Il faudra aussi déployer un réseau de caméras dans les zones à risques (on parle d’une caméra tous les 100 mètres), principalement dans les grandes gares et points d’arrêt ainsi qu’aux endroits où la visibilité est mauvaise ou entravée (quais longs ou situés dans les courbes). Il faudra aussi installer des miroirs aux plus petits points d’arrêt pour accroître la visibilité des conducteurs et augmenter le nombre d’automates de vente de billets (en bon état de fonctionnement et à large échelle).

La SNCB devra également revoir et renforcer le système de fermeture des portes, solutionner la question de l’assistance aux personnes à mobilité réduite et mettre en place une nouvelle procédure de départ des trains.
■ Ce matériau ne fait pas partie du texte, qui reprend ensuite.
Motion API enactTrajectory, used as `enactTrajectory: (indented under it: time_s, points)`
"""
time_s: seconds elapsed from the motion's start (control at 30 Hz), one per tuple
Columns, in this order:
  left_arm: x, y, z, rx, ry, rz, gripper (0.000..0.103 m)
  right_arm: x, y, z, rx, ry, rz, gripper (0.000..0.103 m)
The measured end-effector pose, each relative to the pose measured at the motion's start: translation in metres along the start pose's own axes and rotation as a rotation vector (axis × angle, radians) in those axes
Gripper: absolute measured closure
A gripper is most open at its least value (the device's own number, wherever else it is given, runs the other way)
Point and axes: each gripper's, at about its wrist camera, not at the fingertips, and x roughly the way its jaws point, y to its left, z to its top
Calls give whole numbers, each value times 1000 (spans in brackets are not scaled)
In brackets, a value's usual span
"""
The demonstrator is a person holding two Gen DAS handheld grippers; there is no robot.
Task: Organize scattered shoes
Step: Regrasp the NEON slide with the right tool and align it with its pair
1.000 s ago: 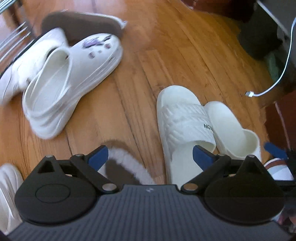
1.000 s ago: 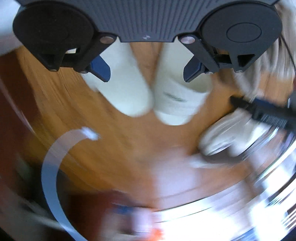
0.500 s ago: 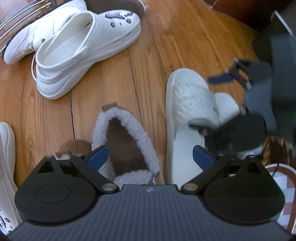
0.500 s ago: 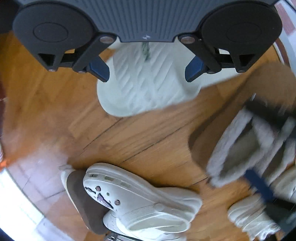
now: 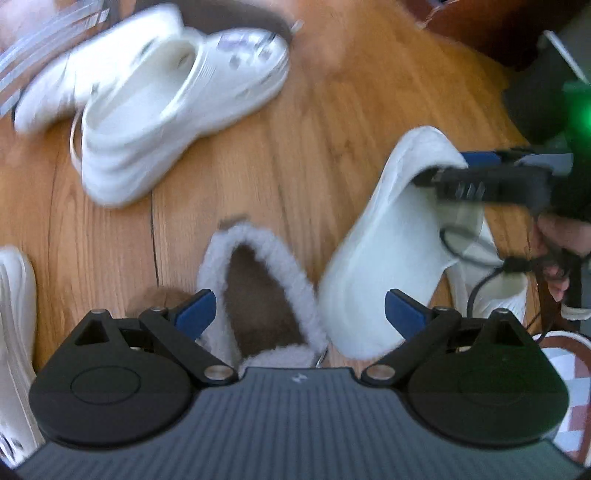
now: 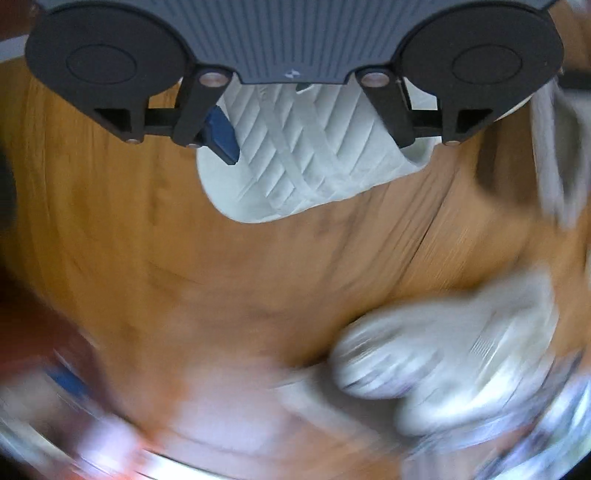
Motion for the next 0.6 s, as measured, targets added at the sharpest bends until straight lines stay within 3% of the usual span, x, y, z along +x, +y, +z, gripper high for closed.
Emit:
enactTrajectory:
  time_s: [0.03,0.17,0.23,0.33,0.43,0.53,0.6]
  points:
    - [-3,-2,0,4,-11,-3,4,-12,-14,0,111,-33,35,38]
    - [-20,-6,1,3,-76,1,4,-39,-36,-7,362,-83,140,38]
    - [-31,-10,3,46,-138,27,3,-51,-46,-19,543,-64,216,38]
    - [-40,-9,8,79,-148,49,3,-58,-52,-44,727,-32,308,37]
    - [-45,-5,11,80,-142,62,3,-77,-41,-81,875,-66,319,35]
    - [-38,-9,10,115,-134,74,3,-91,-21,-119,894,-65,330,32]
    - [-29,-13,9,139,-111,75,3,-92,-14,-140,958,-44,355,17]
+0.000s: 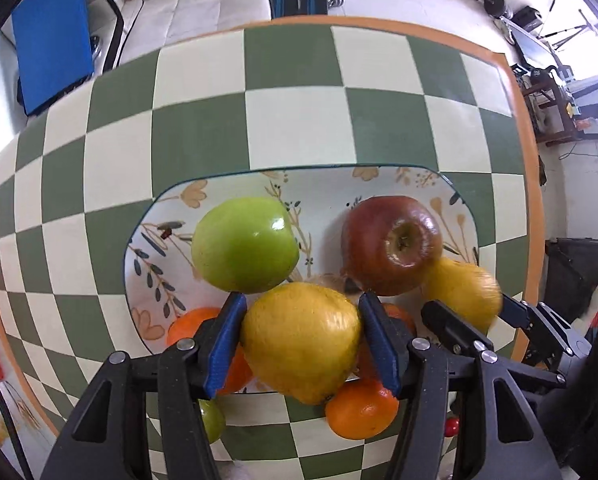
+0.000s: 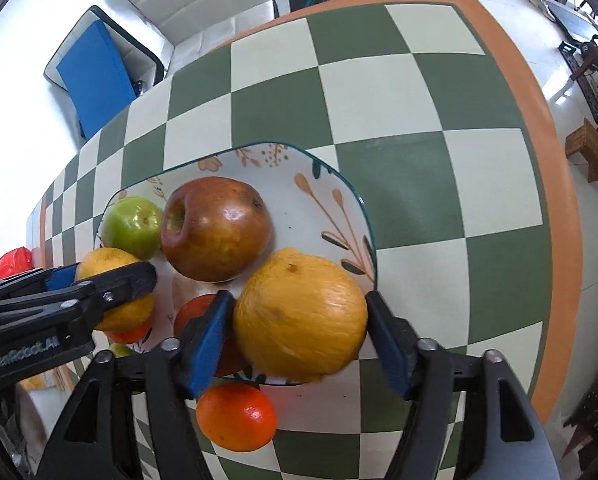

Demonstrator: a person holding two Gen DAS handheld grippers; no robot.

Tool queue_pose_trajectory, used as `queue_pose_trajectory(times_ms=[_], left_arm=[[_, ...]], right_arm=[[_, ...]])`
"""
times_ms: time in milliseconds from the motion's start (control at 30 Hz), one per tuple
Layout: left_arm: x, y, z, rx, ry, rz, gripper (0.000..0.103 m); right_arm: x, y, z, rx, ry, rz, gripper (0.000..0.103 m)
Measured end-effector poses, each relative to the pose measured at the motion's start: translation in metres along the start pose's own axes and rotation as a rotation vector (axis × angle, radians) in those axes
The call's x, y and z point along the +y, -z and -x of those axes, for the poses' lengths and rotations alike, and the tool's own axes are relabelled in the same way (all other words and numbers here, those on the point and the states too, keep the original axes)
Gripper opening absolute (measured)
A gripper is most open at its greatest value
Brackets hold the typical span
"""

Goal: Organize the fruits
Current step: 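Place the yellow citrus on the plate with the right tool while the left tool places the lemon, then open both tools and withdraw them from the plate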

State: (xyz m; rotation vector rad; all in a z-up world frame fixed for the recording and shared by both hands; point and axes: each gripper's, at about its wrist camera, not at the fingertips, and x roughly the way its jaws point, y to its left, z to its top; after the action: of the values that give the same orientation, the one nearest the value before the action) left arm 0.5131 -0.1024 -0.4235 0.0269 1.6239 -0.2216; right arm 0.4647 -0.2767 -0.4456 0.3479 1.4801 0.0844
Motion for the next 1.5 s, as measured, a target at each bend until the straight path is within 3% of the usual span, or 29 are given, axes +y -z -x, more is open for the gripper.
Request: queue_pose_trajectory(times_ms=[33,67,100,133,300,667,933,1500], left_arm=[[0.001,0.000,0.001,-0.007,0.004,0.004,0.064],[0.002,0.000,0.003,-0.022,-0.002,0.000,0.072],[0.003,0.000,0.005,-0.037,-0.023,-0.002,0.085],[0.004,0.000,0.007,-0.049,-0.023,0.001,0.088],[0.020,0.005,0.017,-0.089,-0.045,0.028,0.088],[0.044,0.046,0.029,-0.165,-0.138,0.074,0.087],[0.043,0.084,0.054,-0.223,-0.143,0.077,0.087],[0.025,0.181,0.145,-0.441,-0.140,0.058,0.088]], right_arm=[[0.001,0.000,0.000,-0.001,0.011,0.002,0.088],[0.002,0.001,0.001,-0.008,0.026,0.013,0.090],[0.002,0.001,0.003,-0.018,0.037,0.019,0.090],[0.002,0.002,0.004,-0.020,0.044,0.020,0.090],[0.001,0.006,0.006,-0.012,0.085,0.028,0.095],[0.038,0.027,0.024,-0.056,0.215,0.122,0.095],[0.056,0.052,0.053,-0.101,0.214,0.134,0.095],[0.074,0.141,0.156,-0.257,0.194,0.144,0.095]])
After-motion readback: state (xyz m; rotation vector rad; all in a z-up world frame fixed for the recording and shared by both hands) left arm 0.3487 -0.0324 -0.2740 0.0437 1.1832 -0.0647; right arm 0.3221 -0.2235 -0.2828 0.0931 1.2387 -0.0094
Selon nos informations, le projet DOO ne pourra pas être concrétisé avant 2019-2020 au plus tôt.

Lignes rurales d’abord

L’entreprise a déjà une idée des lignes qui seront concernées par le train sans accompagnateur. Dans un premier temps, il sera déployé sur les lignes rurales et secondaires, ensuite dans les trains qui circuleront sur les réseaux Angelic (RER dans quatre villes: Anvers, Gand, Liège, Charleroi). Puis, il y aura une extension du système sur l’offre S à Bruxelles dans une troisième phase. Les trains concernés sont les autorails Diesel (AR41) et les Desiro.

638
La SNCB pourrait se passer de 638 accompagnateurs de trains équivalents temps plein (ETP)

D’après les conclusions de l’étude comparative, la mise en œuvre du projet de train sans accompagnateurs permettra à la SNCB de réaliser un gain net en termes de réduction des effectifs. Au total, l’entreprise pourrait se passer de 638 accompagnateurs de trains équivalents temps plein (ETP), mais simultanément, elle devrait renforcer les équipes de "tickets control"/TiCo (138 agents) et de sécurité (31 personnes). In fine, elle réalisera un gain net de 469 agents ETP.

Syndicats sceptiques

Ce tableau dressé par l’étude comparative est loin d’être idyllique. Car plusieurs obstacles ou contraintes sont à prendre en considération.

La SNCB reconnaît dans l’étude qu’il y aura un transfert de tâches de l’accompagnateur de train vers le conducteur et d’autres agents. C’est l’un des points qui justifie la réticence des syndicats qui, outre la perte d’emploi, mettent en avant des problèmes de sécurité. "Comment peut-on garantir la sécurité des travailleurs et de l’exploitation avec le projet DOO? En cas de trouble entre voyageurs ou d’agression, que va faire le conducteur qui sera sollicité? Il téléphonera tout en conduisant alors que c’est interdit ou il devra s’arrêter en rase campagne pour aller régler le problème?" interrogent les syndicats. Ils se demandent si le Service de sécurité et d’interopérabilité des chemins de fer (SSICF) validera le DOO vu les contraintes en matière de sécurité.

Pour renforcer le sentiment de sécurité, l’étude préconise la mise à disposition des voyageurs des numéros et des boutons d’urgence ainsi que l’utilisation accrue de caméras de sécurité. Elle prévoit aussi la possibilité pour le voyageur d’appeler le conducteur!

Les voyageurs ne pourront plus acheter des billets à bord (suppression du tarif à bord) pour éviter toute tentative de fraude. Un régime de pénalité de manière générale sera mis en place. La SNCB indique que les accompagnateurs seront formés pour optimiser leur visibilité et travailler au maximum en jouant sur la dissuasion.

Contactée par nos soins, la SNCB précise que plusieurs conditions doivent encore être réunies avant la mise en œuvre du projet, notamment une modification de la législation, l’accord du SSICF, le respect du planning d’adaptation des trains et de l’infrastructure de quai ainsi que le budget nécessaire. "Au niveau de la réduction des effectifs, il ne s’agira pas de licenciement, mais de départs qui ne seront pas remplacés vu la pyramide des âges à la SNCB", dit le porte-parole.